:: WHAT TO PRODUCE ::
Repeat the data below exactly. Include each line.

□ □ □ □

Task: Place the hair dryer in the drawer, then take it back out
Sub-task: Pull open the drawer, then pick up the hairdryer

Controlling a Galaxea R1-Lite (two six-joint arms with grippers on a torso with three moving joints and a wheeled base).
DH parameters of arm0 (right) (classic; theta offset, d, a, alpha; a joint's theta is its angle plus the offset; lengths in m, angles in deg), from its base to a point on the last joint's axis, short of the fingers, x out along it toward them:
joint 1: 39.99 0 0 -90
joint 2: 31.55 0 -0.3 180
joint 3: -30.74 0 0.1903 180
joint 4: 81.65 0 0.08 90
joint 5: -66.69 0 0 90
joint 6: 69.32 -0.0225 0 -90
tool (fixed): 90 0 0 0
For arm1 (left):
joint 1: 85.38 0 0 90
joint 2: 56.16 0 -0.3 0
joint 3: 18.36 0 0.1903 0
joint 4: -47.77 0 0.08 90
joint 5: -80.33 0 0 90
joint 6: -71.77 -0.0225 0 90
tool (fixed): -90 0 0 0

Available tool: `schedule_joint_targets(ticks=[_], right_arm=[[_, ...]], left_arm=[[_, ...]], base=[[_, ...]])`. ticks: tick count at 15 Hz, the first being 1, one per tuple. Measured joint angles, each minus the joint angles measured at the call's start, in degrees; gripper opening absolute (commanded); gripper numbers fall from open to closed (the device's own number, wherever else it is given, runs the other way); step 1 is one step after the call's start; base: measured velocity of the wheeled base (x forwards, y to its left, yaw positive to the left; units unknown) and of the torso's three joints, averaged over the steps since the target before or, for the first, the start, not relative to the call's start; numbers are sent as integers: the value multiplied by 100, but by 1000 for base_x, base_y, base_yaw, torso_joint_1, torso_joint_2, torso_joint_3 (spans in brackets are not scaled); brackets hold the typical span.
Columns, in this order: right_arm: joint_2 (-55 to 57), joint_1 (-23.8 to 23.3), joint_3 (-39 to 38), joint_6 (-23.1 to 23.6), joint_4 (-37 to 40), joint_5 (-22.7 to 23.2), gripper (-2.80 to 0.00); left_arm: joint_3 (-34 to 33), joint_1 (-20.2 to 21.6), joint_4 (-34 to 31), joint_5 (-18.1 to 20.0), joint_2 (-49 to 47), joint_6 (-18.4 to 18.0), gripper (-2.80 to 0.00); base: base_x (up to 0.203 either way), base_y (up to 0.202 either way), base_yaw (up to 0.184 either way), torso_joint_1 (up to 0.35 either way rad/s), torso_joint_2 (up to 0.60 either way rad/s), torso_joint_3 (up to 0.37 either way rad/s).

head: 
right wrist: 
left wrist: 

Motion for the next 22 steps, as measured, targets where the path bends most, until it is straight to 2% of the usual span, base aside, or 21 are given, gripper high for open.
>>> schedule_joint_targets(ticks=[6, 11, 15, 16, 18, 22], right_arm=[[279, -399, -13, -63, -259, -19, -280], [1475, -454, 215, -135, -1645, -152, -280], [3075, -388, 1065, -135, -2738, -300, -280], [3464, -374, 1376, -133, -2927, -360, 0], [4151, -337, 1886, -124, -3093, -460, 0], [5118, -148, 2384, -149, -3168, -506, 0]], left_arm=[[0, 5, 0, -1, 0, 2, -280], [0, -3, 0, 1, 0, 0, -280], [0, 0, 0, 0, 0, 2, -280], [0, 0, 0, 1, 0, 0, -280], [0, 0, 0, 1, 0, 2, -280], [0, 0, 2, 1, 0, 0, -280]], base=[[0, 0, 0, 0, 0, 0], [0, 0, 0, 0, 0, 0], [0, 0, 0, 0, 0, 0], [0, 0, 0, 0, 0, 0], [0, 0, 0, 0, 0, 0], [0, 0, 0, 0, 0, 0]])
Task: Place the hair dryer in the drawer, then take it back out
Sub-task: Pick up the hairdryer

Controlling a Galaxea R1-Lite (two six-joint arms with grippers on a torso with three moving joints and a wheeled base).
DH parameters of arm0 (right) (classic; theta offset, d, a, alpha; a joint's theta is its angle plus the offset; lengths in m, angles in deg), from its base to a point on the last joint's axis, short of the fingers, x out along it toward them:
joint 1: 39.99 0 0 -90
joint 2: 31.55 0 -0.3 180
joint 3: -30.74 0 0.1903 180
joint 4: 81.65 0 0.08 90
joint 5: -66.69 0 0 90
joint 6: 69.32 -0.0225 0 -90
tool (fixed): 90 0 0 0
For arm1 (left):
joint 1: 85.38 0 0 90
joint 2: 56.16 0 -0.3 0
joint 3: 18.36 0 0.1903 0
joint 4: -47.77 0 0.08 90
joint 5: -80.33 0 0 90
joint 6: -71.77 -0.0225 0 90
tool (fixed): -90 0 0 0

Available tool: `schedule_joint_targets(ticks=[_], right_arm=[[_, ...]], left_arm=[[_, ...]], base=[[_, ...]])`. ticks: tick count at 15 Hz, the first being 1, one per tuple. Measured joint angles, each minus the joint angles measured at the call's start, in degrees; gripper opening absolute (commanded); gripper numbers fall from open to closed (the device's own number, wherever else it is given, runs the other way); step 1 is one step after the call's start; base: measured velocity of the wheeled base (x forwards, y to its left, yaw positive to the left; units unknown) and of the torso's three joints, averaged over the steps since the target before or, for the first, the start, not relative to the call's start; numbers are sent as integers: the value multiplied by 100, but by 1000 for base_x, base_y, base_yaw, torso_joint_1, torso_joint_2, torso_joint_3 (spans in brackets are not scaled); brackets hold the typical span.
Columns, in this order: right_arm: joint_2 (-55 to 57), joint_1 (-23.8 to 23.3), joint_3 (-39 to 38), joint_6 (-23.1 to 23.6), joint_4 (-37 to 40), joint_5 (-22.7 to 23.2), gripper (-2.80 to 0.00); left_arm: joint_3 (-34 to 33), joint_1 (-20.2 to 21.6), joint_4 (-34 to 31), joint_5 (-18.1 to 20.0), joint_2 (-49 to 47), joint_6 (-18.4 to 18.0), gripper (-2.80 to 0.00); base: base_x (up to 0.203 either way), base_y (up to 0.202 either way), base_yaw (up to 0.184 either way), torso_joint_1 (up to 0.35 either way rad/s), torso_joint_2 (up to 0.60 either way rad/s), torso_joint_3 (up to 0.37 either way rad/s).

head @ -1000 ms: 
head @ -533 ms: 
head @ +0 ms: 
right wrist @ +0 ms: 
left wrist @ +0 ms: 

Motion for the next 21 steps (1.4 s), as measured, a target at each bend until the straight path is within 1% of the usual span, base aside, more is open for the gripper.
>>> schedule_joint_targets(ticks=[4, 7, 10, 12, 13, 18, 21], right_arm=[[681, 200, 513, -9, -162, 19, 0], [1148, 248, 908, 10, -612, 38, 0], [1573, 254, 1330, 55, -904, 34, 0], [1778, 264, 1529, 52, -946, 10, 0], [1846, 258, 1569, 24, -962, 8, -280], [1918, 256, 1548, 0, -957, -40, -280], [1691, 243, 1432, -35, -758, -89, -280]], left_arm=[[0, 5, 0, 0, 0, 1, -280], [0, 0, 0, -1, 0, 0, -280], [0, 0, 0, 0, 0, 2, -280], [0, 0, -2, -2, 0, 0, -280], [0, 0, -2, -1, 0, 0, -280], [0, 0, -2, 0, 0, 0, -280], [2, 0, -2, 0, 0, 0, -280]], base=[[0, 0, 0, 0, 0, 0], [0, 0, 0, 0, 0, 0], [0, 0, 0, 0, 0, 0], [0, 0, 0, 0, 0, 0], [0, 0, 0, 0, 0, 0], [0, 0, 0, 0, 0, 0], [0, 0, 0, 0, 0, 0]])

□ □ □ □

:: ANSWER BOX ::
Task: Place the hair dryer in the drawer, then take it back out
Sub-task: Pull open the drawer, then pick up the hairdryer

Controlling a Galaxea R1-Lite (two six-joint arms with grippers on a torso with three moving joints and a wheeled base).
DH parameters of arm0 (right) (classic; theta offset, d, a, alpha; a joint's theta is its angle plus the offset; lengths in m, angles in deg), from its base to a point on the last joint's axis, short of the fingers, x out along it toward them:
joint 1: 39.99 0 0 -90
joint 2: 31.55 0 -0.3 180
joint 3: -30.74 0 0.1903 180
joint 4: 81.65 0 0.08 90
joint 5: -66.69 0 0 90
joint 6: 69.32 -0.0225 0 -90
tool (fixed): 90 0 0 0
For arm1 (left):
joint 1: 85.38 0 0 90
joint 2: 56.16 0 -0.3 0
joint 3: 18.36 0 0.1903 0
joint 4: -47.77 0 0.08 90
joint 5: -80.33 0 0 90
joint 6: -71.77 -0.0225 0 90
tool (fixed): -90 0 0 0

Available tool: `schedule_joint_targets(ticks=[_], right_arm=[[_, ...]], left_arm=[[_, ...]], base=[[_, ...]])`. ticks: tick count at 15 Hz, the first being 1, one per tuple. Measured joint angles, each minus the joint angles measured at the call's start, in degrees; gripper opening absolute (commanded); gripper numbers fall from open to closed (the device's own number, wherever else it is given, runs the other way); step 1 is one step after the call's start; base: measured velocity of the wheeled base (x forwards, y to its left, yaw positive to the left; units unknown) and of the torso's three joints, averaged over the steps since the target before or, for the first, the start, not relative to the call's start; numbers are sent as integers: the value multiplied by 100, but by 1000 for base_x, base_y, base_yaw, torso_joint_1, torso_joint_2, torso_joint_3 (spans in brackets are not scaled); brackets hold the typical span.
Columns, in this order: right_arm: joint_2 (-55 to 57), joint_1 (-23.8 to 23.3), joint_3 (-39 to 38), joint_6 (-23.1 to 23.6), joint_4 (-37 to 40), joint_5 (-22.7 to 23.2), gripper (-2.80 to 0.00); left_arm: joint_3 (-34 to 33), joint_1 (-20.2 to 21.6), joint_4 (-34 to 31), joint_5 (-18.1 to 20.0), joint_2 (-49 to 47), joint_6 (-18.4 to 18.0), gripper (-2.80 to 0.00); base: base_x (up to 0.203 either way), base_y (up to 0.202 either way), base_yaw (up to 0.184 either way), torso_joint_1 (up to 0.35 either way rad/s), torso_joint_2 (up to 0.60 either way rad/s), torso_joint_3 (up to 0.37 either way rad/s).

head: 
right wrist: 
left wrist: 

Motion for the next 22 steps, as measured, targets where the path bends most, until it is straight to 2% of the usual span, base aside, or 21 are given, gripper high for open.
>>> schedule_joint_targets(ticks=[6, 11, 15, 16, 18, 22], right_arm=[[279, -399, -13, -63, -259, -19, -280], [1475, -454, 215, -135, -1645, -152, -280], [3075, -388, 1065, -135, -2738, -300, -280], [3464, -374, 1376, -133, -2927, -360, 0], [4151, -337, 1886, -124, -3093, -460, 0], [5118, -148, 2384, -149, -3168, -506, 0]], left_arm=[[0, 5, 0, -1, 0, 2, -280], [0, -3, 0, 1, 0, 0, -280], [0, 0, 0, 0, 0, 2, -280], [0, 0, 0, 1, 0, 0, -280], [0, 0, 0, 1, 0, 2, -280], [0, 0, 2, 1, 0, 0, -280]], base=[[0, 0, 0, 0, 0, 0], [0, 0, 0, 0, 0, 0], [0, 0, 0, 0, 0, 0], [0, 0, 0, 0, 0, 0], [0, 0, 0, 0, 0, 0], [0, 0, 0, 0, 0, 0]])
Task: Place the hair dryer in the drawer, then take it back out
Sub-task: Pick up the hairdryer

Controlling a Galaxea R1-Lite (two six-joint arms with grippers on a torso with three moving joints and a wheeled base).
DH parameters of arm0 (right) (classic; theta offset, d, a, alpha; a joint's theta is its angle plus the offset; lengths in m, angles in deg), from its base to a point on the last joint's axis, short of the fingers, x out along it toward them:
joint 1: 39.99 0 0 -90
joint 2: 31.55 0 -0.3 180
joint 3: -30.74 0 0.1903 180
joint 4: 81.65 0 0.08 90
joint 5: -66.69 0 0 90
joint 6: 69.32 -0.0225 0 -90
tool (fixed): 90 0 0 0
For arm1 (left):
joint 1: 85.38 0 0 90
joint 2: 56.16 0 -0.3 0
joint 3: 18.36 0 0.1903 0
joint 4: -47.77 0 0.08 90
joint 5: -80.33 0 0 90
joint 6: -71.77 -0.0225 0 90
tool (fixed): -90 0 0 0

Available tool: `schedule_joint_targets(ticks=[_], right_arm=[[_, ...]], left_arm=[[_, ...]], base=[[_, ...]])`. ticks: tick count at 15 Hz, the first being 1, one per tuple. Measured joint angles, each minus the joint angles measured at the call's start, in degrees; gripper opening absolute (commanded); gripper numbers fall from open to closed (the device's own number, wherever else it is given, runs the other way); step 1 is one step after the call's start; base: measured velocity of the wheeled base (x forwards, y to its left, yaw positive to the left; units unknown) and of the torso's three joints, averaged over the steps since the target before or, for the first, the start, not relative to the call's start; numbers are sent as integers: the value multiplied by 100, but by 1000 for base_x, base_y, base_yaw, torso_joint_1, torso_joint_2, torso_joint_3 (spans in brackets are not scaled); brackets hold the typical span.
Columns, in this order: right_arm: joint_2 (-55 to 57), joint_1 (-23.8 to 23.3), joint_3 (-39 to 38), joint_6 (-23.1 to 23.6), joint_4 (-37 to 40), joint_5 (-22.7 to 23.2), gripper (-2.80 to 0.00); left_arm: joint_3 (-34 to 33), joint_1 (-20.2 to 21.6), joint_4 (-34 to 31), joint_5 (-18.1 to 20.0), joint_2 (-49 to 47), joint_6 (-18.4 to 18.0), gripper (-2.80 to 0.00); base: base_x (up to 0.203 either way), base_y (up to 0.202 either way), base_yaw (up to 0.184 either way), torso_joint_1 (up to 0.35 either way rad/s), torso_joint_2 (up to 0.60 either way rad/s), torso_joint_3 (up to 0.37 either way rad/s).

head @ -1000 ms: 
head @ -533 ms: 
head @ +0 ms: 
right wrist @ +0 ms: 
left wrist @ +0 ms: 

Motion for the next 21 steps (1.4 s), as measured, a target at each bend until the straight path is within 1% of the usual span, base aside, more is open for the gripper.
>>> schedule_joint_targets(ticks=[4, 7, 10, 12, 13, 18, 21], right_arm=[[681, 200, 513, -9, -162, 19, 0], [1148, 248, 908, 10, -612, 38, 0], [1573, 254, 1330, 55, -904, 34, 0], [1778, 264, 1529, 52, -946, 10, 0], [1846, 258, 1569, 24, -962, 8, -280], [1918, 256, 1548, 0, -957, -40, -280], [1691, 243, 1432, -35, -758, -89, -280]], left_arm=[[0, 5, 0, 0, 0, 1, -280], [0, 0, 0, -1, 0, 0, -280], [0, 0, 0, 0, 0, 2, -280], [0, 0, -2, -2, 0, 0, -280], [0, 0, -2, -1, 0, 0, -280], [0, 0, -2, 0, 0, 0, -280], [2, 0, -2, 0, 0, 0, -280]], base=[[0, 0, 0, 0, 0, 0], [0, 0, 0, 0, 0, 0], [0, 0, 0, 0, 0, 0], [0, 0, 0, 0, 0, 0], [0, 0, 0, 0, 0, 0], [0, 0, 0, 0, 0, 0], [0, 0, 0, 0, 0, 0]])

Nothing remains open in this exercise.